When you get it right, it can be a beautiful thing. Or a lethal weapon. Yiddish excels at the fine art of the insult and the curse, or klole, which Wex, in a chapter titled "You Should Grow Like an Onion," calls "the kvetch-militant." Americans generally stick to short, efficient four-letter words when doling out abuse. Yiddish has lots of those, too, and it abounds in terse put-downs like "shtik fleysh mit oygn." Applied to a stupid person, it means "a piece of meat with eyes." More often, though, Yiddish speakers, like the Elizabethans, like to exploit the full resources of the language when the occasion requires.

Yiddish is rich in curses that, at their best, leave just enough to the imagination to keep the recipient tossing and turning at night, poring over possible implications. "It isn't a matter of yelling out bad words; the trick is to put good ones together in the most damaging possible way," Wex explains.

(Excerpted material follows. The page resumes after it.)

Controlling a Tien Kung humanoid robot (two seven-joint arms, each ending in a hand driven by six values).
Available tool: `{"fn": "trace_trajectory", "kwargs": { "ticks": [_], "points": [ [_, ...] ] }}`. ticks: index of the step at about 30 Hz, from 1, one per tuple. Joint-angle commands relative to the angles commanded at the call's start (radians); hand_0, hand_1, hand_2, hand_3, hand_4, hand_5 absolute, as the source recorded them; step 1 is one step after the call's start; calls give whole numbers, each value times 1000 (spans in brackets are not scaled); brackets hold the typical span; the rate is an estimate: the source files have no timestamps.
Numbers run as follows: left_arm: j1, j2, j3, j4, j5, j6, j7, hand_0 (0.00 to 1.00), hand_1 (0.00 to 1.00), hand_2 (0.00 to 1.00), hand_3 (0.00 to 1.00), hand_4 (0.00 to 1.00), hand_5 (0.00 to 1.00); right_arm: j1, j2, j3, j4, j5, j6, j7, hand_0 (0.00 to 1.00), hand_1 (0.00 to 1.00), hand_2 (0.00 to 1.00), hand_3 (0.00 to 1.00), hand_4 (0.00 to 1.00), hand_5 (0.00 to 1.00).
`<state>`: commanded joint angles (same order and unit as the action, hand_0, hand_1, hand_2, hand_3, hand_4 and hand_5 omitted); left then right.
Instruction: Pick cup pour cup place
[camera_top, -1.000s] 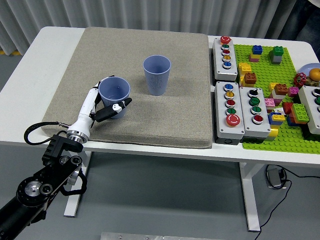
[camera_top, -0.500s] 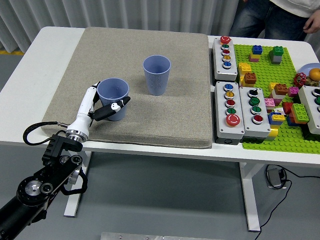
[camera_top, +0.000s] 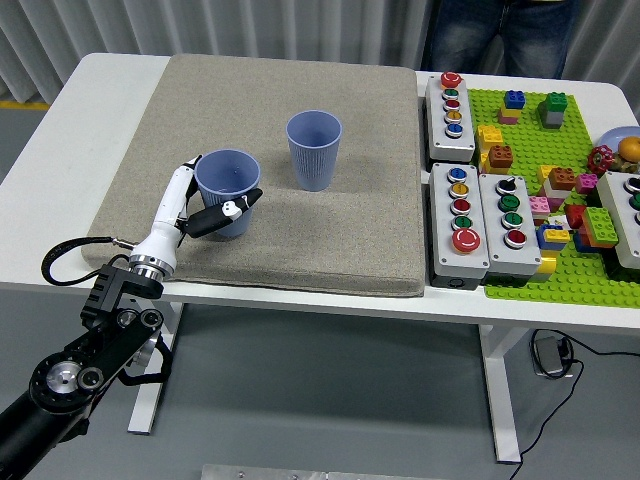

A simple "drop dead" might be rendered as "a dismal animal death on you" ("a viste pgire af dir"), which, Wex, notes, carries the suggestion that "you should spend the rest of your tiny life in a Colorado feedlot, then be herded off to some nonunion slaughterhouse to be turned, painfully, into fast-food burgers for one of the less prominent chains."

Yiddish is not a "have a nice day" language. "How are you?," a perfectly innocent question in English, is a provocation in Yiddish, which does not lend itself to happy talk. "How should I be?" is a fairly neutral answer to the question. Theoretically it is possible to say "gants gut" ("real good"), but this is a phrase that the author says he has never heard in his life. "As a response to a Yiddish question, it marks you as someone who knows some Yiddish words but doesn't really understand the language," he writes.

It probably helps to know a little Yiddish to extract maximum enjoyment from "Born to Kvetch," but even readers with minimal "bacon Yiddish" ("schlep," "schmear," "maven" and the like) can appreciate vocabulary words like "kishke-gelt" (literally "gut money," earned by self-deprivation so extreme that it's ripped from the intestines) and expressions like "lakhn mit yashtsherkes," which means "laugh with the lizards" and refers to a bitter kind of jollity, the kind of laughter that keeps you from crying.

Wex has perfect pitch. He always finds the precise word, the most vivid metaphor, for his juicy Yiddishisms, and he enjoys teasing out complexities. His tour through the vocabulary of traditional punishments meted out to schoolchildren, collectively known as the "matnas yad," or "gift of the hand," may be his finest riff, a subtly differentiated taxonomy of pain that starts with the "knip" ("pinch") and proceeds to the "shnel" ("flick"), the "patsh" ("slap") the "zets" ("hard slap") and the "flem" ("resounding smack").

At the far end lies the "khmal" or "khmalye," "the all-out murder-one wallop that makes its victims 'zen kroke mit lemberik."' It's so hard, in other words, that the student sees Krakow, Poland, as his head snaps forward and Lemberg (present-day Lviv in Ukraine) on the return trip.

That hurts. But it's funny, too. All you can do is laugh with the lizards.